Chinese Kungfu, also known as Wushu, is a full combat sport and a hard and soft martial art. Hard and soft refers to how forcefully an opponent counters an armed or unarmed attack. In a competition, Wushu is composed of two disciplines, namely Tàolù and Sanda. Tàolù or Forms is regarded as one of the most important practices in Chinese Martial Arts. It comprises several individual movements that are predetermined and then combined to complete a continuous set of movements.
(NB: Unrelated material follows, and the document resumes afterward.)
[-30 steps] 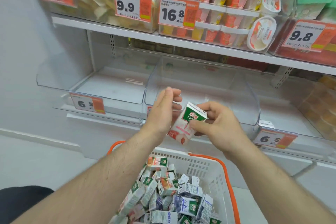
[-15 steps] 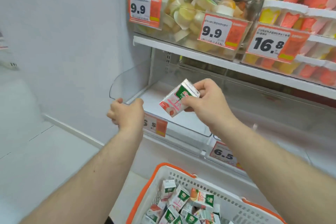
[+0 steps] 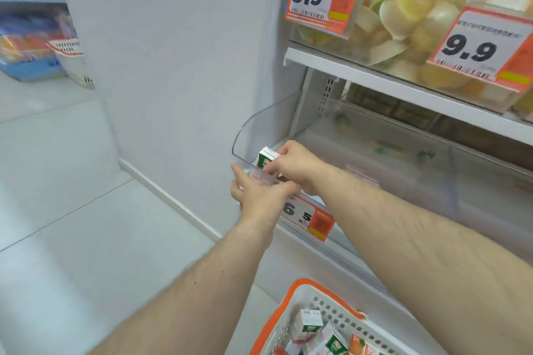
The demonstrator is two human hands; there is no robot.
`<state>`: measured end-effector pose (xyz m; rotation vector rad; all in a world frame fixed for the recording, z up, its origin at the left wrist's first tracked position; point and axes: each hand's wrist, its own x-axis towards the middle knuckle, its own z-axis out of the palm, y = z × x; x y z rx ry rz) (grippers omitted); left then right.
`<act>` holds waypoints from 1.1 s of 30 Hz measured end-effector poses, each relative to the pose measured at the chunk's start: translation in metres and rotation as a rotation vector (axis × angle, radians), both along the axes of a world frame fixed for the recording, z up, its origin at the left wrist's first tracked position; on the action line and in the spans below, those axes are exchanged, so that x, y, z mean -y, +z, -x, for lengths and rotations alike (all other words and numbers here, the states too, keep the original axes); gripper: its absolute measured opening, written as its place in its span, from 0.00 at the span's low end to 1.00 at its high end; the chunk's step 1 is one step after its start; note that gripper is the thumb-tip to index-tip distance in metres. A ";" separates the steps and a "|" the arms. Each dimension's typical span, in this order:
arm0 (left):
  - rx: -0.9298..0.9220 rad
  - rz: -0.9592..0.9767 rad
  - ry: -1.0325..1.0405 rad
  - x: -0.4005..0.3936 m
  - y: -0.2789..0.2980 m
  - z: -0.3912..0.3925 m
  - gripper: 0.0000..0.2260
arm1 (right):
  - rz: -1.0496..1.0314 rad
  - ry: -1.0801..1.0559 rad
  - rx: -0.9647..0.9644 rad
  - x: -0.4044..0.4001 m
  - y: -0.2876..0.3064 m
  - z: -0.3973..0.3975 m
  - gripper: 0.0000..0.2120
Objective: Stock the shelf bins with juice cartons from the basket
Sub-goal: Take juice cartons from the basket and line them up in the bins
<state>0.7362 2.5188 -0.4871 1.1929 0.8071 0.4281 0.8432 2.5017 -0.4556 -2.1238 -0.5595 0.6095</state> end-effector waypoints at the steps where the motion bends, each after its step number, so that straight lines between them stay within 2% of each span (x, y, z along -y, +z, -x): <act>1: 0.009 -0.006 -0.011 0.000 -0.001 0.001 0.57 | 0.009 0.032 -0.019 -0.004 0.000 0.001 0.11; 5: 0.039 -0.016 -0.060 0.001 0.000 0.007 0.56 | -0.001 0.112 -0.342 -0.009 0.011 0.004 0.05; 7: 0.035 -0.030 -0.064 -0.001 0.000 0.010 0.55 | 0.002 0.154 -0.419 -0.011 0.013 0.000 0.08; 13: 0.024 -0.052 -0.061 -0.002 -0.004 0.012 0.57 | 0.009 0.144 -0.439 -0.011 0.008 -0.004 0.07; 19: 0.078 -0.021 -0.014 -0.001 -0.006 0.009 0.56 | 0.033 0.179 -0.470 -0.009 0.009 -0.009 0.09; 24: 0.041 -0.071 -0.023 -0.001 -0.007 0.008 0.55 | 0.052 0.200 -0.490 -0.007 0.009 -0.007 0.10; 26: 0.041 -0.077 -0.043 -0.002 -0.006 0.010 0.55 | 0.036 0.142 -0.436 -0.002 0.012 -0.003 0.11; 28: 0.036 -0.100 -0.053 -0.003 -0.005 0.011 0.55 | 0.033 0.059 -0.250 0.008 0.016 0.001 0.11; 29: 0.005 -0.174 -0.046 -0.002 -0.005 0.011 0.55 | 0.020 0.024 -0.147 0.014 0.018 0.004 0.09; 31: -0.081 -0.476 -0.003 0.006 -0.003 0.015 0.55 | -0.032 -0.014 0.047 0.030 0.021 0.015 0.06; 33: -0.051 -0.828 0.058 0.019 -0.001 0.020 0.50 | -0.066 -0.054 0.294 0.053 0.024 0.030 0.08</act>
Historically it did not feature as much when training for a combat role like sparring or drilling. The main characteristics of Tàolù is that it builds up internal and external strength, builds up stamina and speed, and increases flexibility. There are many styles of Tàolù and some make use of weapons that are held either with one or two hands. The type of weapon can also vary. The styles are performed either as a solo form or as a sparring form. Solo forms are the most common type in Chinese martial arts. Sanda or Sanshou, is Chinese boxing or Chinese kickboxing. It is full combat sport developed by the Chinese military with the style developed from Kung Fu. The sport combines close-range rapid punches and kicks, full-contact kickboxing, sweeps and wrestling. There are takedowns, throws and in some cases, elbow and knee strikes are also allowed.
The Chinese National Research Institute of Wushu was established in 1986 as a central authority to oversee research and administration of Wushu activities in China. The International Wushu Federation (IWUF) was established in October 1990 with a purpose of managing and overseeing wushu in all the various forms worldwide. IWUF is recognized by the International Olympic Committee with over 150 national and territorial members. Currently there are World Championships in Wushu, Tàolù, Sanda Kungfu and Taijiquan (Tai chi). The primary goal and purpose for IWUF is to promote and enhance the development of all forms of wushu worldwide.